Strong global demand is likely to increase, not decrease, pressure on U.S. gas and oil prices. "China, India and other developing countries [that] are developing their economies –and a middle class — just keep putting more pressure on the supply of crude oil to turn into energy for themselves," says Jim Boyd, vice chairman of the California Energy Commission.

Is there any chance prices will fall soon?

No. Gas prices are rising quickly. At the beginning of the year, a gallon cost $3. Analysts and economists view the rise to more than $3.50 as a step along the way to prices that may exceed $4.

Is any relief coming?

Last week in Congress, Sen. John McCain proposed suspending the federal gas tax between Memorial Day and Labor Day this year as a measure of relief for consumers during the height of the driving season. The federal tax is 18.4 cents per gallon of gas and 24.4 cents per gallon of diesel.

The question to ask about such plans, says Billy Pizer, an economist with the Washington, D.C., think tank Resources for the Future, is how much of the money will flow into the hands of consumers versus corporations.

Some economists say that suspending the tax will only promote greater consumption and drive prices up — sending more money to oil producers, not consumers.

Are Americans feeling particularly squeezed because oil is priced in dollars and our currency is weak?

Zandi says the downturn in the U.S. economy, which he believes is in a recession, is taking a toll in a variety of ways.

"Nothing is going right for consumers in particular," says Zandi. "We're losing jobs, the stock market is down. House prices are falling. Gas and food prices are rising. It's all very debilitating, so the higher gas prices hurt more in that kind of context."

Will prices drop once the summer driving season ends?

After summer, gas prices typically do fall — but it depends on the price of crude oil, economists say. In the fall, the problem may shift – especially for consumers in colder U.S. regions —to increased costs for heating homes.

The Southeast, with a larger concentration of lower-income households, is typically hardest hit by rising gas and oil prices because residents spend proportionately more on energy, says Zandi.

Will we ever return to gas at $2 a gallon?

It's unlikely, especially in the near term.

"Every penny increase in the gasoline costs the American consumer $1 billion annually," says Zandi. "If we go from $3 to $4 that means $100 billion in extra cost."

Will the current pricing scenario hasten the use and development of new fuels and vehicles?

As more consumers feel pinched at the pump, their discomfort may spark individual and corporate action. "High prices in the market create responses on both the supply and demand side for fuel," says Pizer.

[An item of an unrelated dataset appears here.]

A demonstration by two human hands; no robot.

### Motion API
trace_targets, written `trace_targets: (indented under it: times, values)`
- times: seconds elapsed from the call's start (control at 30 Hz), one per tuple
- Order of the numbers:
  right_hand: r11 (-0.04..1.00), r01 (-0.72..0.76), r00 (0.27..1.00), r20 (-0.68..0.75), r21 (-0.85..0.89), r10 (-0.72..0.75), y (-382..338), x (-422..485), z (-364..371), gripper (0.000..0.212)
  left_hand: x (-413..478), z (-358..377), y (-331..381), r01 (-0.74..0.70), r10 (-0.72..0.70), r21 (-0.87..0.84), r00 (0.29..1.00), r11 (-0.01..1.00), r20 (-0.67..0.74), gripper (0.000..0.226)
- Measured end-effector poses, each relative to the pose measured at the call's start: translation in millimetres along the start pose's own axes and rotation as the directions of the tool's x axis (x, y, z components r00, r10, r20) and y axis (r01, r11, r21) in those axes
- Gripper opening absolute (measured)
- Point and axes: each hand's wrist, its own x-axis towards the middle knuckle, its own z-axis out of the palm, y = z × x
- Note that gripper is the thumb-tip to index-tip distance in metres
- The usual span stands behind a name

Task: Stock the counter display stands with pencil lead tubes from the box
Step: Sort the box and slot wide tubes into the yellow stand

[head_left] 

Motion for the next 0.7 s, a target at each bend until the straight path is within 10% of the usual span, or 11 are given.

This translates into consumers trying to save gas by driving less or searching for cars with higher fuel economy, he says. On the supply side, companies may turn to conventional sources for fuel that were not profitable in the past because they were difficult to obtain, unconventional sources that may have higher production costs or alternative fuels, he explains.

"I do feel sorry for the American consumer," says Boyd. "We've predicated our lifestyle on almost the God-given right to cheap gasoline. It's a rude awakening — a permanent awakening — we've got to have a mixed portfolio of transportation fuels. And we have to have more efficient motor vehicles."

Why are gas prices higher in California?

Since the early 1990s, to comply with federal law and its own stringent air quality standards, California has produced and utilized a different blend of gas that is more costly to produce. On Tuesday, the California retail price was $3.86, according to the California Energy Commission — 35 cents higher than the national average. Boyd attributes a third of the price difference to production costs. The remainder, he says, is because demand exceeds supply.

Material from The Associated Press was used in this report.